Week two of the year led to much of the same from week one. The sky is still falling in China and barrels of oil litter everyone’s living rooms…
You get the point. There appears to be an abundance of attention at the start of the year towards a very narrow sub-sect of economic activity.
JOLTs job openings increased to 5.431M, API Weekly Crude Oil Inventories experienced a 3.9M barrel draw down, initial jobless claims came in under 300K again, and Michigan Consumer Sentiment rose to 93.3 from 92.6. All favorable data.
The persistent market deterioration in China has added further stress to commodity prices as well as European, Japanese, and US stock Markets.
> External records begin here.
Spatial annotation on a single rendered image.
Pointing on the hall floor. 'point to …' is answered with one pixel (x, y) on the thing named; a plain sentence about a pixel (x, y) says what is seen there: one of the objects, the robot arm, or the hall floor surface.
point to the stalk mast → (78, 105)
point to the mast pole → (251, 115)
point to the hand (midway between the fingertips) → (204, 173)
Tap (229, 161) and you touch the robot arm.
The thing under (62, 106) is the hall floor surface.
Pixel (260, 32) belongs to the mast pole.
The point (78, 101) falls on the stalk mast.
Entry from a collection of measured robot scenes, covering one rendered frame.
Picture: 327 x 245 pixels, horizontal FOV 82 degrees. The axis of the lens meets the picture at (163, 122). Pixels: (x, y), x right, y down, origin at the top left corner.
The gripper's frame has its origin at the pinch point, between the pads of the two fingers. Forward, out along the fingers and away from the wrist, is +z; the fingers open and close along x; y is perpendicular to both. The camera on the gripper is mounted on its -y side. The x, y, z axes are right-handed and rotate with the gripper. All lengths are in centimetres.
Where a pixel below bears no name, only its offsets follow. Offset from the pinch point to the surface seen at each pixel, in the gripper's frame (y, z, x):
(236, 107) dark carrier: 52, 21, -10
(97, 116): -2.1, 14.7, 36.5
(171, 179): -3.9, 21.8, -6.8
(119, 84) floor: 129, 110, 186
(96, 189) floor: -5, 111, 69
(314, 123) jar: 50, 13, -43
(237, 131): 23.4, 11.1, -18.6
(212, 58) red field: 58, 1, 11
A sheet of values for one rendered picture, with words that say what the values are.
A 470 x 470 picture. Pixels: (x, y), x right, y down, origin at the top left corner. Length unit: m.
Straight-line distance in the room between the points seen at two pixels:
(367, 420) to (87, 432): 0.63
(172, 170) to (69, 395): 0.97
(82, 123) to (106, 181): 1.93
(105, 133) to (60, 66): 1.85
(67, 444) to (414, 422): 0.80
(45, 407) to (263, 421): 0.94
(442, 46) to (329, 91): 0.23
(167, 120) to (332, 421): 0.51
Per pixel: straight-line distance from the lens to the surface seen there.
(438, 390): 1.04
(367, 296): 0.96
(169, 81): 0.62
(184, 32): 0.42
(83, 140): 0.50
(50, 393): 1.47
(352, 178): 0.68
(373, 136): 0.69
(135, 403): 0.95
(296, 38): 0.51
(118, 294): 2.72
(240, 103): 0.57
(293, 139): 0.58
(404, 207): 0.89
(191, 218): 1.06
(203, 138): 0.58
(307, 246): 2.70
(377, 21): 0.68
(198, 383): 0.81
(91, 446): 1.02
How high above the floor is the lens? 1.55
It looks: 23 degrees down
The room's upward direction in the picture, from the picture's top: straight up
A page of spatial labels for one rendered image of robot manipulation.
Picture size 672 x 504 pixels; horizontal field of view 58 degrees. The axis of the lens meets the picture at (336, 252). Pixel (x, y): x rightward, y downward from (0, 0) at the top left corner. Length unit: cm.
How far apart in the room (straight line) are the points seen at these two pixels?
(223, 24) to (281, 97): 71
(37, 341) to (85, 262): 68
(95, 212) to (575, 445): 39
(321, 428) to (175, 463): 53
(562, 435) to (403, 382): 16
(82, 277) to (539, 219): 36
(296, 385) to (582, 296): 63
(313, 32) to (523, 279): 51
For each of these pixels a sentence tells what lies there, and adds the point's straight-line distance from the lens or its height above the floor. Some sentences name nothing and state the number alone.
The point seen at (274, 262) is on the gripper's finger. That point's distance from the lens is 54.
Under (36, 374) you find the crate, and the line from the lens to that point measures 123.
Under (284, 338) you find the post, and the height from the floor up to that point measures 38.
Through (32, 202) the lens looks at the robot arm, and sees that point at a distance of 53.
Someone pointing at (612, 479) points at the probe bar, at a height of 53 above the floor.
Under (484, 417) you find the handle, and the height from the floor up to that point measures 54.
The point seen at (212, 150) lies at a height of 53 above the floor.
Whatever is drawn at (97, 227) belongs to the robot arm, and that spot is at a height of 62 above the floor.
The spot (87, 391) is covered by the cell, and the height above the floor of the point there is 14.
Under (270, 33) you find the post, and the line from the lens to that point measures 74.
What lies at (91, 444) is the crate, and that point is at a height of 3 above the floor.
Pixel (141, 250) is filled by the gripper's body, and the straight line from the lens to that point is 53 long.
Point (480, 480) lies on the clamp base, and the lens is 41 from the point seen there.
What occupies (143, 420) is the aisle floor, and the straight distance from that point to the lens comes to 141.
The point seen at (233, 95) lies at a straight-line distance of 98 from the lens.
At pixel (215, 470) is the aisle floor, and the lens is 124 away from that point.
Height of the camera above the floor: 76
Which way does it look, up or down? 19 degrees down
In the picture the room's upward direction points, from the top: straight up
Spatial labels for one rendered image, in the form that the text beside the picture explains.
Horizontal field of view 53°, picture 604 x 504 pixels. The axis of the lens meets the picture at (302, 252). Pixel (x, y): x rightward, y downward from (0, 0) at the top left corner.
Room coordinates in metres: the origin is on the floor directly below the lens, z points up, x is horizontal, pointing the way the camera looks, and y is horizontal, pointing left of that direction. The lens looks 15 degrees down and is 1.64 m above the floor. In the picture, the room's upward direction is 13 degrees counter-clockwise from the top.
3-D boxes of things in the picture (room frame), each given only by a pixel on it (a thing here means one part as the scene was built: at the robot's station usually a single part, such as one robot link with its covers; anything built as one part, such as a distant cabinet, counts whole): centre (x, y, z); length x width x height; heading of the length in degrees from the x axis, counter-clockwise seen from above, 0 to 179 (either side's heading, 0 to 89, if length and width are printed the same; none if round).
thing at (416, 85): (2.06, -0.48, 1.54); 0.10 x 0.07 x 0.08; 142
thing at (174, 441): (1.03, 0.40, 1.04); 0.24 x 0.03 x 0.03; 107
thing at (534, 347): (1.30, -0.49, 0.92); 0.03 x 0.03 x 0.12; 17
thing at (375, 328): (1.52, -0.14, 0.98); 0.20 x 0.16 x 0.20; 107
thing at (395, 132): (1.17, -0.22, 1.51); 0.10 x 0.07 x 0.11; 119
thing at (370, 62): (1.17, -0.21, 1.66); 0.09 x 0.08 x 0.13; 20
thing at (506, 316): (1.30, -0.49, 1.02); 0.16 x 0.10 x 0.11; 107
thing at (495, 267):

Efforts by China to stop the bleeding have all but failed; from circuit breakers to shutting down professional traders on the Shanghai exchange. If it is manipulation of currency or the afore mentioned shutting down of professional traders, China has yet to learn that for markets to be effective they need to be free to move as supply and demand dictates. Short-term losses, while painful, represent long-term viability. Manipulation of markets creates uncertainty around the ability to truly invest in the market successfully (without government intervention).
While the swings in the markets in China will likely subside in the next few weeks, as it did in September, it appears that general volatility will be theme of growth for 2016. It is likely that the CBOE Volatility Index will remain above 20 for most of the year.